Doch warum heftet sich mein Blick auf jene Stelle?
Ist jenes Fläschchen dort den Augen ein Magnet?
Warum wird mir auf einmal lieblich helle,
Als wenn im nächtgen Wald uns Mondenglanz umweht?
Ich grüsse dich, du einzige Phiole,
Die ich mit Andacht nun herunterhole!
In dir verehr ich Menschenwitz und Kunst.
Du Inbegriff der holden Schlummersäfte,
Du Auszug aller tödlich-feinen Kräfte,
Erweise deinem Meister deine Gunst!
Ich sehe dich: es wird der Schmerz gelindert,
Ich fasse dich: das Streben wird gemindert,
Des Geistes Flutstrom ebbet nach und nach.
Ins hohe Meer werd ich hinausgewiesen,
Die Spiegelflut erglänzt zu meinen Füssen,
Zu neuen Ufern lockt ein neuer Tag.
Ein Feuerwagen schwebt auf leichten Schwingen
An mich heran! Ich fühle mich bereit,
Auf neuer Bahn den Äther zu durchdringen
Zu neuen Sphären reiner Tätigkeit.
Dies hohe Leben, diese Götterwonne!
Du, erst noch Wurm, und die verdienest du?

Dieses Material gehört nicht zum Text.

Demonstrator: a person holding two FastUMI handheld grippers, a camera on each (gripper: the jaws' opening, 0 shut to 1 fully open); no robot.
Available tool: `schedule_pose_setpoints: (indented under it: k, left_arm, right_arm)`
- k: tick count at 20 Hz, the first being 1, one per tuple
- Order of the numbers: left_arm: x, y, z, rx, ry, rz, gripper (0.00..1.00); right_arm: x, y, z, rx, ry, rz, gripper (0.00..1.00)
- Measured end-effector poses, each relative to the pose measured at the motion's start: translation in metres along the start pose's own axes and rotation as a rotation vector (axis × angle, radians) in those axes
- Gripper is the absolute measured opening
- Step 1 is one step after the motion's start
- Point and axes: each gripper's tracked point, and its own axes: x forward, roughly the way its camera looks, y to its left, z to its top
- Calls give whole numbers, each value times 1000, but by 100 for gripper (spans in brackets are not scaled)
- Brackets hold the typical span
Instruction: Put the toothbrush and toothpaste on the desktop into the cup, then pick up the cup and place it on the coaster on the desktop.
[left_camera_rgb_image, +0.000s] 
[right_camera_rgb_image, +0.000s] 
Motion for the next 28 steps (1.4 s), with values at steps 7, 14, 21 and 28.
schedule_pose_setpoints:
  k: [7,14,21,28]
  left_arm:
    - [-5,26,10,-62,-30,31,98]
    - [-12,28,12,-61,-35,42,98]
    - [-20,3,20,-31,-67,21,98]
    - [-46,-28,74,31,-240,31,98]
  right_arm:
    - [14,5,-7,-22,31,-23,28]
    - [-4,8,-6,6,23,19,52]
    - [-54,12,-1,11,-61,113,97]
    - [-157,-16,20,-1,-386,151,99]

Ja, kehre nur der holden Erdensonne
Entschlossen deinen Rücken zu!
Vermesse dich, die Pforten aufzureissen,
Vor denen jeder gern vorüberschleicht!
Hier ist es Zeit, durch Taten zu beweisen,
Dass Manneswürde nicht der Götterhöhe weicht:
Vor jener dunklen Höhle nicht zu beben,
In der sich Phantasie zu eigner Qual verdammt,
Nach jenem Durchgang hinzustreben,
Um dessen engen Mund die ganze Hölle flammt,
Zu diesem Schritt sich heiter zu entschliessen,
Und wär es mit Gefahr, ins Nichts dahinzufliessen!
Nun komm herab, kristallne, reine Schale!
Hervor aus deinem alten Futterale,
An die ich viele Jahre nicht gedacht!
Du glänztest bei der Väter Freudenfeste,
Erheitertest die ernsten Gäste,
Wenn einer dich dem andern zugebracht.
Der vielen Bilder künstlich-reiche Pracht,
Des Trinkers Pflicht, sie reimweis zu erklären,
Auf Einen Zug die Höhlung auszuleeren,
Erinnert mich an manche Jugendnacht.
Ich werde jetzt dich keinem Nachbar reichen,
Ich werde meinen Witz an deiner Kunst nicht zeigen:
Hier ist ein Saft, der eilig trunken macht;
Mit brauner Flut erfüllt er deine Höhle.
Den ich bereitet, den ich wähle,
Der letzte Trunk sei nun mit ganzer Seele
Als festlich-hoher Gruss dem Morgen zugebracht!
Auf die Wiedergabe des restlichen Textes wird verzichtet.